== Segment start ==

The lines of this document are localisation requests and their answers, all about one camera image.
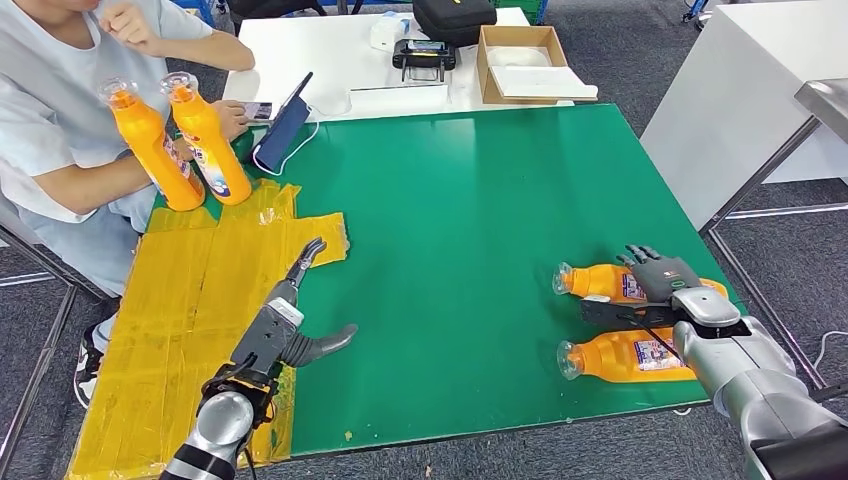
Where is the person's right hand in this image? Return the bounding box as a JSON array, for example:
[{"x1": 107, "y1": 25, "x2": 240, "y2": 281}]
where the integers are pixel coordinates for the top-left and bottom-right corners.
[{"x1": 211, "y1": 99, "x2": 252, "y2": 142}]

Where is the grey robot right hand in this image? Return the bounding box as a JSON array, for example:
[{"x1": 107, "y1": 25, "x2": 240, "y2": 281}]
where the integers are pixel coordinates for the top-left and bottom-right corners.
[{"x1": 616, "y1": 245, "x2": 704, "y2": 305}]

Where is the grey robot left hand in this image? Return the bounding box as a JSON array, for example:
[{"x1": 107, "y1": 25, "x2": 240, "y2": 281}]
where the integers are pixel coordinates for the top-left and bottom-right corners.
[{"x1": 264, "y1": 237, "x2": 360, "y2": 370}]

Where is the person's left hand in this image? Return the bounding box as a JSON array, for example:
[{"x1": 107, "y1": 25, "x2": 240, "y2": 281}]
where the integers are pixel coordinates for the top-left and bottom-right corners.
[{"x1": 99, "y1": 0, "x2": 167, "y2": 58}]

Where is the orange detergent bottle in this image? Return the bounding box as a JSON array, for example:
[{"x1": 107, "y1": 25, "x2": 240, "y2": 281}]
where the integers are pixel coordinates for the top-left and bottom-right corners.
[
  {"x1": 552, "y1": 262, "x2": 730, "y2": 305},
  {"x1": 159, "y1": 71, "x2": 254, "y2": 207},
  {"x1": 556, "y1": 327, "x2": 698, "y2": 385},
  {"x1": 97, "y1": 77, "x2": 207, "y2": 213}
]

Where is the tablet in blue case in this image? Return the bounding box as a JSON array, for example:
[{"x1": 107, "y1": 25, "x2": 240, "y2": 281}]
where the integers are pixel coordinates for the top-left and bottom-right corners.
[{"x1": 251, "y1": 71, "x2": 315, "y2": 175}]

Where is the person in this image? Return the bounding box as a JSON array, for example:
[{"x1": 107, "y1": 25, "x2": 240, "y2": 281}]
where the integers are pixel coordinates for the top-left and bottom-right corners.
[{"x1": 0, "y1": 0, "x2": 256, "y2": 411}]

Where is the yellow taped sheet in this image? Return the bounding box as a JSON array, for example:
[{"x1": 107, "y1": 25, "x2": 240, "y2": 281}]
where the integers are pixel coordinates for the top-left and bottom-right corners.
[{"x1": 66, "y1": 178, "x2": 350, "y2": 480}]

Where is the large white table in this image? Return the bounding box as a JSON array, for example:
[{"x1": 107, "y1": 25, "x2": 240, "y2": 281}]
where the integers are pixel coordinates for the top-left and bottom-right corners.
[{"x1": 639, "y1": 0, "x2": 848, "y2": 232}]

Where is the black handheld controller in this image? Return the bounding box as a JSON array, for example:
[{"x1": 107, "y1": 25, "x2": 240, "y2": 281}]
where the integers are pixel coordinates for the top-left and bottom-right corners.
[{"x1": 392, "y1": 38, "x2": 458, "y2": 84}]

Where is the green top table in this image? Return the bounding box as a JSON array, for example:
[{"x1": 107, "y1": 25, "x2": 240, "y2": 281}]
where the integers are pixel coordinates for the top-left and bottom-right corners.
[{"x1": 142, "y1": 103, "x2": 750, "y2": 460}]

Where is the dark metal floor bar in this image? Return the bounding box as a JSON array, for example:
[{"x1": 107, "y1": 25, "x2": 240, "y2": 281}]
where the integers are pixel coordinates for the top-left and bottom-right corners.
[{"x1": 811, "y1": 380, "x2": 848, "y2": 403}]

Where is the white folded sheet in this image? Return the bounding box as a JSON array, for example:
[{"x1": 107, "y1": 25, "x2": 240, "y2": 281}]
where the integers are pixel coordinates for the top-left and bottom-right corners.
[{"x1": 490, "y1": 64, "x2": 600, "y2": 102}]

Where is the black zip case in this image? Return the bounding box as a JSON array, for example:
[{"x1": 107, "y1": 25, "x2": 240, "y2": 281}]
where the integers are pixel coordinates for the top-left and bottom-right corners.
[{"x1": 411, "y1": 0, "x2": 498, "y2": 49}]

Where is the cardboard box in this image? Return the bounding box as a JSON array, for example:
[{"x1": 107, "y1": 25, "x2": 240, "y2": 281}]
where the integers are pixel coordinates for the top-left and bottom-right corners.
[{"x1": 476, "y1": 25, "x2": 599, "y2": 106}]

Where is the white plastic bag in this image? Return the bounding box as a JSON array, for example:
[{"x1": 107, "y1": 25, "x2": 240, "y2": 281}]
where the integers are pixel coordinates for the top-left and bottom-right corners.
[{"x1": 488, "y1": 44, "x2": 554, "y2": 69}]

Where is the blue wheeled item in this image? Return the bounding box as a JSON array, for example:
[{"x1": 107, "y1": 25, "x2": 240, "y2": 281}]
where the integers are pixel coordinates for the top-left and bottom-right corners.
[{"x1": 682, "y1": 0, "x2": 717, "y2": 31}]

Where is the green plastic crate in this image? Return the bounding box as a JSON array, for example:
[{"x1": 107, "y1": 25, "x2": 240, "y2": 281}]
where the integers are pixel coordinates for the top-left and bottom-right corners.
[{"x1": 495, "y1": 0, "x2": 550, "y2": 24}]

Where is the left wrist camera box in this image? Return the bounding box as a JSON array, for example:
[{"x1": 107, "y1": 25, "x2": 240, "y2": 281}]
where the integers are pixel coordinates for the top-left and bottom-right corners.
[{"x1": 229, "y1": 298, "x2": 306, "y2": 379}]

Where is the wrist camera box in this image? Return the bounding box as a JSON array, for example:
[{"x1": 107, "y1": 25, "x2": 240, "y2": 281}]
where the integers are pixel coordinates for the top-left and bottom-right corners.
[
  {"x1": 580, "y1": 296, "x2": 684, "y2": 329},
  {"x1": 229, "y1": 298, "x2": 306, "y2": 379}
]

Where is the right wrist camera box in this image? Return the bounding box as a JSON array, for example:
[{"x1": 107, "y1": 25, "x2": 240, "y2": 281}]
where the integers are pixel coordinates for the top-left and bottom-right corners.
[{"x1": 580, "y1": 296, "x2": 684, "y2": 329}]

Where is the white charging cable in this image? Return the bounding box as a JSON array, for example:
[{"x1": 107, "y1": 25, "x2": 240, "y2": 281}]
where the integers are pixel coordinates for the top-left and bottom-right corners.
[{"x1": 254, "y1": 109, "x2": 323, "y2": 179}]

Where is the white floor cable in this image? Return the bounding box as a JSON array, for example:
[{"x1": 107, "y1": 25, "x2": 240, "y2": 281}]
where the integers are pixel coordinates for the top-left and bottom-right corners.
[{"x1": 818, "y1": 329, "x2": 848, "y2": 362}]

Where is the steel table frame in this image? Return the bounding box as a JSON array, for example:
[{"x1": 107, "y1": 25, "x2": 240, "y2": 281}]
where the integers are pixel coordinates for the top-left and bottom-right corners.
[{"x1": 698, "y1": 78, "x2": 848, "y2": 392}]

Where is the grey metal leg frame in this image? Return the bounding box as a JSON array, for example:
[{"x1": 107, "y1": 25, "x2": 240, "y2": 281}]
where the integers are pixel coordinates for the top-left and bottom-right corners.
[{"x1": 0, "y1": 228, "x2": 82, "y2": 468}]

== Segment end ==

-- Exercise --
Please show every line above that includes the word "grey".

-- Exercise output --
Where is the grey robot right hand in this image? Return the bounding box as a JSON array, for example:
Where is the grey robot left hand in this image? Return the bounding box as a JSON array, for example:
Where is the grey metal leg frame in this image? Return the bounding box as a JSON array, for example:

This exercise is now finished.